## Task requirements
Please copy every line of the data in which the string "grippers" appears.
** Opening The data block **
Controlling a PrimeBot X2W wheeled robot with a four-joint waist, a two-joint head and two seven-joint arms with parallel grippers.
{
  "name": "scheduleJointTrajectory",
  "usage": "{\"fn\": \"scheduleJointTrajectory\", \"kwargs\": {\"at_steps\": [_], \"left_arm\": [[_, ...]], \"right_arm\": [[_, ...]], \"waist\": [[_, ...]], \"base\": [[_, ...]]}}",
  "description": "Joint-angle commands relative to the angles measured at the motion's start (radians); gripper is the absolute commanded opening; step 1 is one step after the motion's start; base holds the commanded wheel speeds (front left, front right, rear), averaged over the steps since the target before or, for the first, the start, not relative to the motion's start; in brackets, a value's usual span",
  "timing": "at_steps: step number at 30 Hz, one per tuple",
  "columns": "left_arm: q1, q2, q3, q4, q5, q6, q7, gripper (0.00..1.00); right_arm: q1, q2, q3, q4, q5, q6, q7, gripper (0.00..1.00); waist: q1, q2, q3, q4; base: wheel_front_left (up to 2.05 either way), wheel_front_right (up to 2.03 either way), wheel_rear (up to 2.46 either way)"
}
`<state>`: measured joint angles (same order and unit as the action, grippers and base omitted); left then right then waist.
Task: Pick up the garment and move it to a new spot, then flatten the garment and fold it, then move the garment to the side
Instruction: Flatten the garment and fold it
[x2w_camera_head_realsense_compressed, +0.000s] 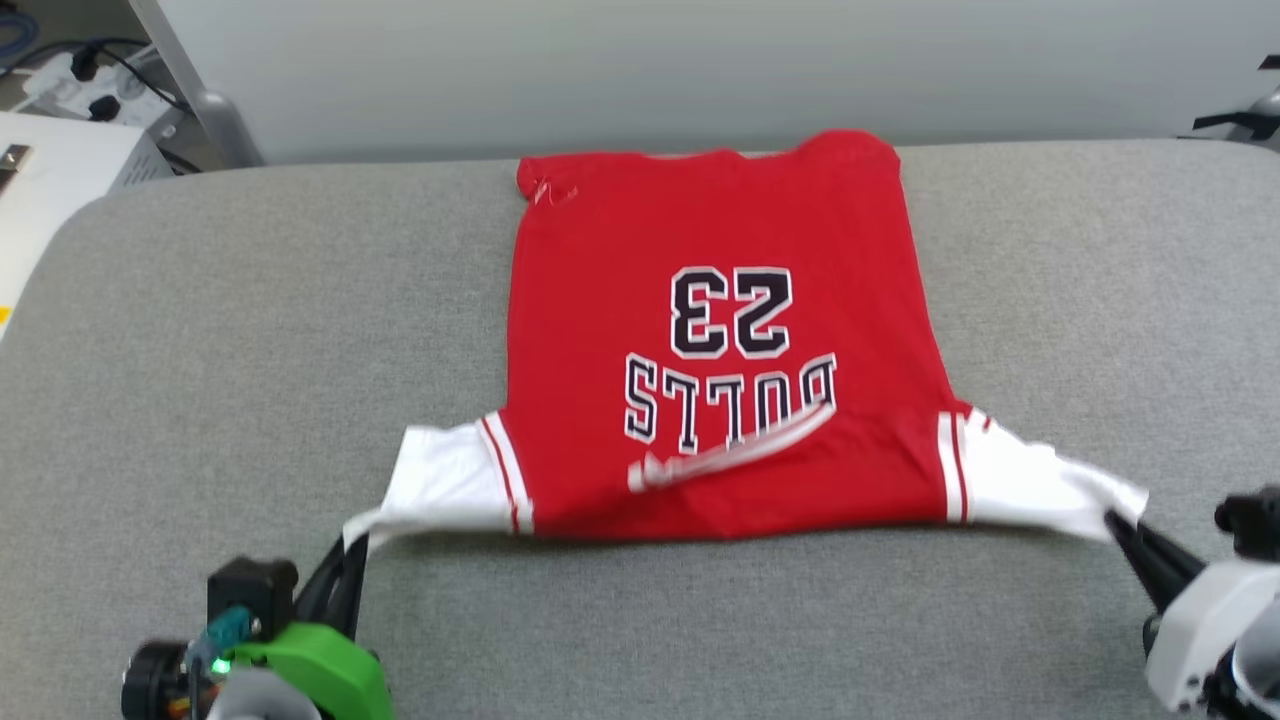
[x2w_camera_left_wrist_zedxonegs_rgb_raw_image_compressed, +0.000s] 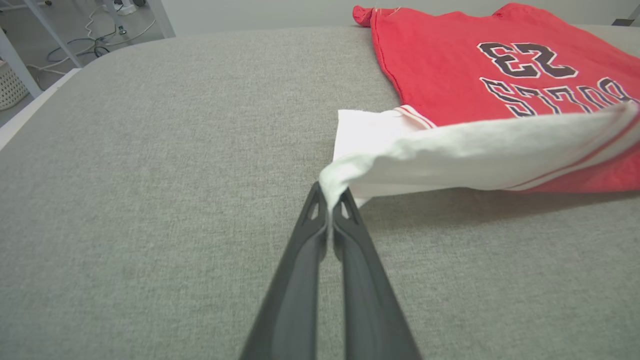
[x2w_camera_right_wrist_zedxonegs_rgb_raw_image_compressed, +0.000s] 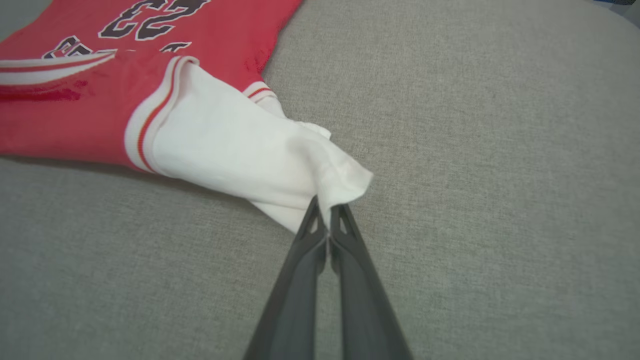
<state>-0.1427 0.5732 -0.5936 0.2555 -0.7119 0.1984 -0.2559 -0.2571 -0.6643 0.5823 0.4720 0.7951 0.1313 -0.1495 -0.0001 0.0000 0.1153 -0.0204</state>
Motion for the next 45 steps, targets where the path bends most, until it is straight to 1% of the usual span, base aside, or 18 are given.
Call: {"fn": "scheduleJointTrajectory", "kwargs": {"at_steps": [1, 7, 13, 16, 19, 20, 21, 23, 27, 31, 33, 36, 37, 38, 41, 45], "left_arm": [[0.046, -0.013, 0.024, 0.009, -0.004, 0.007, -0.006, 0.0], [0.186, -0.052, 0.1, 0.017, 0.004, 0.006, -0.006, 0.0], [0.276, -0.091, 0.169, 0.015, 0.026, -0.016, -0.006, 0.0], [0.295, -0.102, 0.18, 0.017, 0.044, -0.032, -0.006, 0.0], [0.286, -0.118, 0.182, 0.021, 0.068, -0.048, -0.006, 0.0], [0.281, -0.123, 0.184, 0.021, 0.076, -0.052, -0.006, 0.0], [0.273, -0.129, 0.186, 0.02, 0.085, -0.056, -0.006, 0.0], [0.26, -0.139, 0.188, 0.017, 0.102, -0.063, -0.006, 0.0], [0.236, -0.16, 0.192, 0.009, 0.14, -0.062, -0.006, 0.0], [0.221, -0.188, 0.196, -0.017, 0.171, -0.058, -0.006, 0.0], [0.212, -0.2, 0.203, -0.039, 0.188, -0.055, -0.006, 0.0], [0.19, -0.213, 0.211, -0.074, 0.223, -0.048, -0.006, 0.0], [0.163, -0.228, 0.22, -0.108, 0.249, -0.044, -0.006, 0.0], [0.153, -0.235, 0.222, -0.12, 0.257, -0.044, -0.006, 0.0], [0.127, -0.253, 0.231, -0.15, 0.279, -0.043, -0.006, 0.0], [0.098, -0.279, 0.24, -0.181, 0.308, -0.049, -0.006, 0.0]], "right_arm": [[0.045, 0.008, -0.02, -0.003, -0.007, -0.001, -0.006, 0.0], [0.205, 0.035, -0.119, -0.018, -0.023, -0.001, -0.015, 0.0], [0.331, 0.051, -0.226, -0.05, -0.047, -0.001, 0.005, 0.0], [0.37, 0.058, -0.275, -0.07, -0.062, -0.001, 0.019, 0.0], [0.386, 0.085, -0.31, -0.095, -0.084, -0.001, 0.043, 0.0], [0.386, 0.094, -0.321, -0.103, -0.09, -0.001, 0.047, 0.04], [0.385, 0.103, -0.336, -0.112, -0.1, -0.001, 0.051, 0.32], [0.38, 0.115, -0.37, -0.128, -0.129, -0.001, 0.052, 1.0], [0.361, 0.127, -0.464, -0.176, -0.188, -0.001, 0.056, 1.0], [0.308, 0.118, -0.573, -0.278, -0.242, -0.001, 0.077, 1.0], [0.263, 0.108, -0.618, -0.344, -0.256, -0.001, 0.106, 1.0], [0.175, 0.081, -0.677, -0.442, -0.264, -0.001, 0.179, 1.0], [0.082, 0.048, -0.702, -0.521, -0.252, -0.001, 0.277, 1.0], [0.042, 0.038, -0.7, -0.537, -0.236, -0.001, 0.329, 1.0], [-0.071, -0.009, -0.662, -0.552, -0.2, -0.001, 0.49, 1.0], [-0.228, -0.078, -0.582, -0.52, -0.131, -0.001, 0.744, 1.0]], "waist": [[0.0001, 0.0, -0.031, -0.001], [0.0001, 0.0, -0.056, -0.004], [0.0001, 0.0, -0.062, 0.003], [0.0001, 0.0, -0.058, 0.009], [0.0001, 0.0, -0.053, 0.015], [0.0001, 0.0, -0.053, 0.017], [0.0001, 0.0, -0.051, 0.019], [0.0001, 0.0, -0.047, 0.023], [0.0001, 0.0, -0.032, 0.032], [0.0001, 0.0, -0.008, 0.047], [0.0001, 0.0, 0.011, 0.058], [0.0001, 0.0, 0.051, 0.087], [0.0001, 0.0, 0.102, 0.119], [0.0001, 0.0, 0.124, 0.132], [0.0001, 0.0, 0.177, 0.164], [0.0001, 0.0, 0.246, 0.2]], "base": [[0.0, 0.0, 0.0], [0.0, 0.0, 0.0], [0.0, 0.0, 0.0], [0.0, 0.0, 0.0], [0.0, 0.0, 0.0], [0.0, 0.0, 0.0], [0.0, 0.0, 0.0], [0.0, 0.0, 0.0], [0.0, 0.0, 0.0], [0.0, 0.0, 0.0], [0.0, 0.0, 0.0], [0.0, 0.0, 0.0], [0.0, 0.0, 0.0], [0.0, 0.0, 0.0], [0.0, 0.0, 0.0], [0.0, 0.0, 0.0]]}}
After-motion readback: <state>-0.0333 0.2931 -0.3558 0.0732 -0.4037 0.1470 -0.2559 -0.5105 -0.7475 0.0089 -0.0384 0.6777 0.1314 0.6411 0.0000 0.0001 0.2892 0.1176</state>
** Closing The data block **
## Reply to the task
Controlling a PrimeBot X2W wheeled robot with a four-joint waist, a two-joint head and two seven-joint arms with parallel grippers.
`<state>`: measured joint angles (same order and unit as the action, grippers and base omitted); left then right then waist.

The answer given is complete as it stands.